* Data provided:
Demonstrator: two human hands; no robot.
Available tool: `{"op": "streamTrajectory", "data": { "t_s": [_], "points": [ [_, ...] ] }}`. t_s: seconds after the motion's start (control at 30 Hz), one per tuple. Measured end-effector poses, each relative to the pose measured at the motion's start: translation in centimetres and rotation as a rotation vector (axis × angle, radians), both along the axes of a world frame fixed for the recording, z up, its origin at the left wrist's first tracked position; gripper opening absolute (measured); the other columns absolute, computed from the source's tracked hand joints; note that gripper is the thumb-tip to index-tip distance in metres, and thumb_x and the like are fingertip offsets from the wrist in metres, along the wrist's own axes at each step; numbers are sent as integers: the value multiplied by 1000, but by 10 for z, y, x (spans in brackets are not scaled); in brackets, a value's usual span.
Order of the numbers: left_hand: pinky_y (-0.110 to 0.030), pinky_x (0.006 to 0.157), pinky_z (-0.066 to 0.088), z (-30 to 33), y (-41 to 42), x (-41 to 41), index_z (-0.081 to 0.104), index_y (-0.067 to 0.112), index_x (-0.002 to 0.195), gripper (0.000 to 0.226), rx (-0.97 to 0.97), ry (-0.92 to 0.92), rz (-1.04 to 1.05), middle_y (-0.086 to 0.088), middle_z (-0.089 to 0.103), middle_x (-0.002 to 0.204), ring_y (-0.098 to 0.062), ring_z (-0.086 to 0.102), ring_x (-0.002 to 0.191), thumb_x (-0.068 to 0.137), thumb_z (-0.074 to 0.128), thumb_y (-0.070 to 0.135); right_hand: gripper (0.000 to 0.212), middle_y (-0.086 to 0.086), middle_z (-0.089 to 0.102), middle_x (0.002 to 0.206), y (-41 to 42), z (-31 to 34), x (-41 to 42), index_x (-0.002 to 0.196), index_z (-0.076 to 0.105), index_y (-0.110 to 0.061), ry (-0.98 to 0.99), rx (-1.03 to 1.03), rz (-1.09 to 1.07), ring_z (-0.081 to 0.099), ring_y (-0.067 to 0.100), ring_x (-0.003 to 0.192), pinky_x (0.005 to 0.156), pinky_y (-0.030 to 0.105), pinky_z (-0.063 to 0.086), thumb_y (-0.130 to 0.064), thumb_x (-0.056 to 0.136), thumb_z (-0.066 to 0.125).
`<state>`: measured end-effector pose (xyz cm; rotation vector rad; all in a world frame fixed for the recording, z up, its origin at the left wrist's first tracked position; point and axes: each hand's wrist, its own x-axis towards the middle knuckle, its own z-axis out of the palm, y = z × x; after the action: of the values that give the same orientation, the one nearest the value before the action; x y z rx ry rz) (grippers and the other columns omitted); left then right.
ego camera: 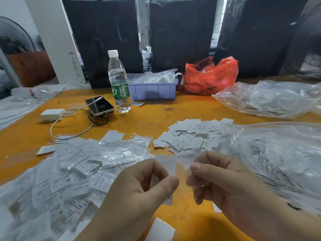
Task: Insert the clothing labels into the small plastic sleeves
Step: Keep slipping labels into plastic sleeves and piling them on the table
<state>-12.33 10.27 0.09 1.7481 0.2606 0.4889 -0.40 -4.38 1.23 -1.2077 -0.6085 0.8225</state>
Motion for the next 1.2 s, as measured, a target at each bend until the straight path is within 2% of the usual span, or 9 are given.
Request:
{"op": "streamTrajectory", "data": {
  "t_s": [0.13,0.27,0.37,0.5,0.67,0.77,0.97,1.07,1.2],
  "points": [
    [-38,59,32,-2,-3,1,66,20,67,40,53,9,17,-6,43,54,-19,40,55,57,73,59,14,17,64,65,0,1,-5,63,69,-14,5,32,46,54,20,49,48,30,47,-22,56,78],
    [-33,53,29,-5,-4,-2,66,21,71,44,131,-17,9,-7,40,53,-17,38,53,60,72,63,7,14,64,66,-3,0,-8,70,73,-14,-68,-3,74,54,18,51,48,27,46,-15,64,77],
    [-24,52,34,-2,-6,-3,66,26,77,35,90,-12,-22,6,49,53,-11,45,51,59,72,56,3,12,64,62,-4,2,-6,67,73,-13,-103,23,38,54,17,51,49,25,46,-16,68,73],
    [-30,62,47,-6,-4,-2,62,45,99,39,40,6,-17,2,67,73,-12,60,63,61,72,49,9,10,62,60,-5,3,-1,65,72,-14,-130,3,-40,53,17,51,48,24,46,-22,66,76],
    [-29,70,51,-6,-3,0,54,62,104,46,7,-3,27,8,72,83,-12,70,78,71,64,30,12,8,61,61,-4,0,-3,64,70,-15,-124,-8,-54,53,16,52,49,23,46,-24,63,78],
    [-25,67,54,-7,-1,1,53,63,107,51,0,-17,7,8,72,82,-11,70,79,73,61,26,22,6,57,61,-4,-2,-3,64,70,-15,-108,-27,-56,52,15,53,50,23,46,-29,56,85],
    [-49,77,57,-7,1,1,70,42,92,24,48,-46,80,2,74,83,-22,70,82,69,67,36,20,-1,58,62,-3,-3,-2,64,71,-17,-109,-61,-77,54,12,57,55,23,45,-23,51,86],
    [-63,83,52,-4,1,0,72,28,90,28,81,-37,113,-1,71,81,-35,66,79,69,66,47,16,-4,60,64,-2,-4,-1,60,69,-19,-83,-66,-97,53,11,58,59,28,42,-18,51,83],
    [-47,78,54,0,0,0,72,40,96,37,132,-46,165,0,70,86,-24,65,79,66,63,60,31,-2,58,65,-3,-6,-2,61,69,-18,-73,-92,-81,53,12,58,60,30,43,-33,44,89]
  ]
}}
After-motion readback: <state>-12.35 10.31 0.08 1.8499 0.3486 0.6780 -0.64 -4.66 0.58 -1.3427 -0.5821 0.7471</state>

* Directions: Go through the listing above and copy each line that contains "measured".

* Exercise answer:
Available tool: `{"op": "streamTrajectory", "data": { "t_s": [_], "points": [ [_, ...] ] }}`. t_s: seconds after the motion's start (control at 30 Hz), one per tuple. Measured end-effector poses, each relative to the pose measured at the motion's start: translation in centimetres and rotation as a rotation vector (axis × angle, radians), both along the axes of a world frame fixed for the recording, z up, its origin at the left wrist's first tracked position; gripper opening absolute (measured); the other columns absolute, computed from the source's tracked hand joints; note that gripper is the thumb-tip to index-tip distance in metres, and thumb_x and the like are fingertip offsets from the wrist in metres, along the wrist's own axes at each step; numbers are sent as integers: the value multiplied by 1000, but by 10 for z, y, x (spans in brackets are not scaled); in brackets, a value's usual span.
`<state>`: measured end-effector pose (xyz cm; rotation vector rad; all in a world frame fixed for the recording, z up, its origin at the left wrist's first tracked position; point and axes: each hand's wrist, its own x-axis towards the middle knuckle, its own z-axis out of the palm, y = z × x; after the action: of the values that give the same orientation, the one nearest the value before the action; x y z rx ry rz) (grippers and the other columns omitted); left then right.
Motion for the next 1.2 s, as measured, a target at each bend until the straight path is within 2% of the usual span, or 9 are given.

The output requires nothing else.